Method 1b Use resampler with flag set to inject silence when input audio timestamps have gaps

ffmpeg -i input.dv -c:v libx264 -b:v 4000k \
       -af "aresample=async=1:first_pts=0" -c:a aac -b:a 128k -fflags +genpts method1.ts

Method 2 Merge with dummy audio

ffmpeg -i input.dv -f lavfi -i "aevalsrc=0:c=2:s=48000" \
       -filter_complex "[0:a][1:a]amerge[a]" -map 0:v -map "[a]" -c:v libx264 -b:v 4000k -c:a aac -b:a 128k -ac 2 -shortest method2.ts

Method 3 Combination of the above

ffmpeg -use_wallclock_as_timestamps 1 -i input.dv -f lavfi -use_wallclock_as_timestamps 1 -i "aevalsrc=0:c=2:s=48000" \
       -filter_complex "[0:a][1:a]amerge[a]" -map 0:v -map "[a]"  -c:v libx264 -b:v 4000k -c:a aac -b:a 128k -ac 2 -shortest method3.ts

You can test each of them for a short duration by inserting -t N e.g. -t 20 for a 20 second test.
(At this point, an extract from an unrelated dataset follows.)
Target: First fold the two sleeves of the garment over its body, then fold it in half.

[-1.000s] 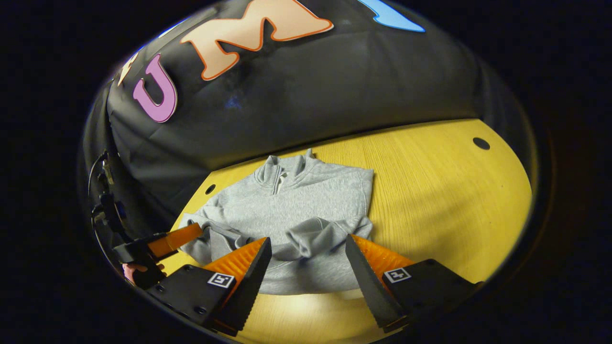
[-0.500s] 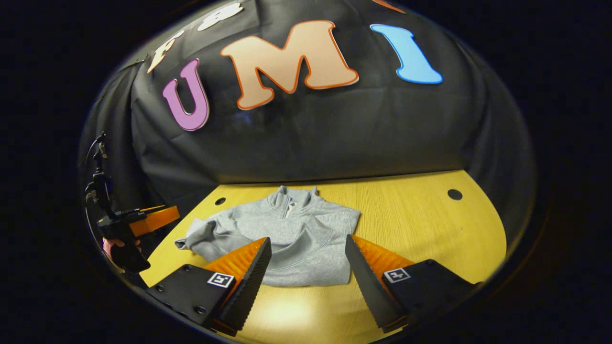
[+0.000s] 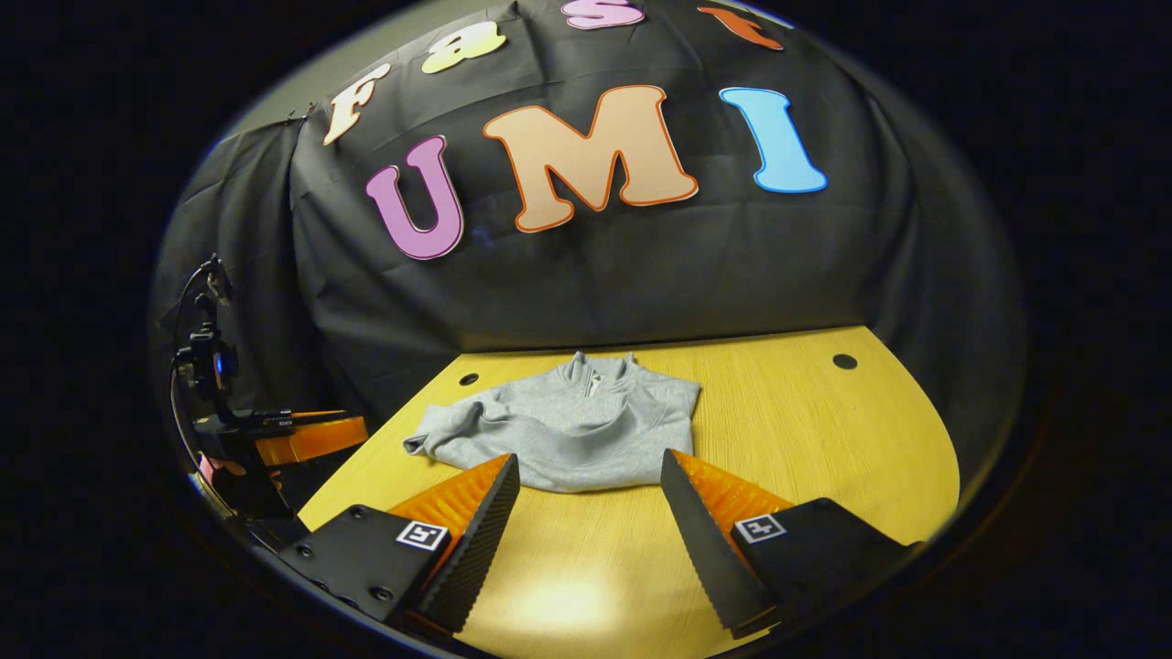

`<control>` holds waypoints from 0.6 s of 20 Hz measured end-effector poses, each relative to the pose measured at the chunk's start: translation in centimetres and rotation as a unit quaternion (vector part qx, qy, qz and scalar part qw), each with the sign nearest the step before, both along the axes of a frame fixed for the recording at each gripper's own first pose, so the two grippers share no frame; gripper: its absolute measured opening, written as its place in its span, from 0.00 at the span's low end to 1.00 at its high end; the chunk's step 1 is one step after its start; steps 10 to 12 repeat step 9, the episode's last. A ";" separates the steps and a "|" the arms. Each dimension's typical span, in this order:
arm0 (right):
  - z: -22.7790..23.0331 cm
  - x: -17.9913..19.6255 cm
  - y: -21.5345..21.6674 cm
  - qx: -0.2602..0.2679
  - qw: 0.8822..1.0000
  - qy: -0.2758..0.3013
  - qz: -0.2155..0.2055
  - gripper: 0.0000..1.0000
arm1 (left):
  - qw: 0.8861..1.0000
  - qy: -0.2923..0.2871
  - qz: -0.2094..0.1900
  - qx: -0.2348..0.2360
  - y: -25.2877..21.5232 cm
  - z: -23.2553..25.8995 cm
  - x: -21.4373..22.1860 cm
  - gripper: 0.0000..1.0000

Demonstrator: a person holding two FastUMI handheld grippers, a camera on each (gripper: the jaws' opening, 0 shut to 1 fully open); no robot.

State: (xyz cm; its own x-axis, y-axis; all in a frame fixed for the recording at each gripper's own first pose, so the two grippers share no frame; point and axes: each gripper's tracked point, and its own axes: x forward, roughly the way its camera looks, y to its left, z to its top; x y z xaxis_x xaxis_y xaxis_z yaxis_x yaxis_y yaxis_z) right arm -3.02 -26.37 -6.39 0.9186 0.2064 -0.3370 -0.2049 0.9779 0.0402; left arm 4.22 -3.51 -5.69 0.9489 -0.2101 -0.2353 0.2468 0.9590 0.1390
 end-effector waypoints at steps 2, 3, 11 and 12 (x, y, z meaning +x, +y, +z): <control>-0.7 -2.0 -0.4 0.000 1.000 0.008 -0.016 0.97 | 1.000 0.016 -0.012 0.005 -1.0 -1.4 -1.9 0.93; -1.4 -2.6 -0.4 0.000 1.000 0.011 -0.022 0.98 | 0.999 0.026 -0.019 0.004 -1.7 -2.1 -2.6 0.93; -1.7 -5.2 -1.1 -0.003 0.999 0.003 -0.050 0.98 | 0.997 0.040 -0.056 0.023 -4.6 -3.2 -3.5 0.93; -1.7 -5.2 -1.1 -0.003 0.999 0.003 -0.050 0.98 | 0.997 0.040 -0.056 0.023 -4.6 -3.2 -3.5 0.93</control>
If any of them work, we can then proceed to wrapping the output as MP4.

Share:
30,852

Related videos on Youtube

Wojciech
Author by

Wojciech

Updated on September 18, 2022

Comments

  • Wojciech
    Wojciech over 1 year

    I've been stuck with this problem for months. I have over 50 DV tapes (from and old Sony camcorder) to be converted to a more modern, usable format (most likely H264). I've started off with pulling the files to my PC (via firewire) using DVGRAB. There I had two options: pulling RAW data from the dv tape, resulting in a muxed file OR demuxing it and saving to a DVI file.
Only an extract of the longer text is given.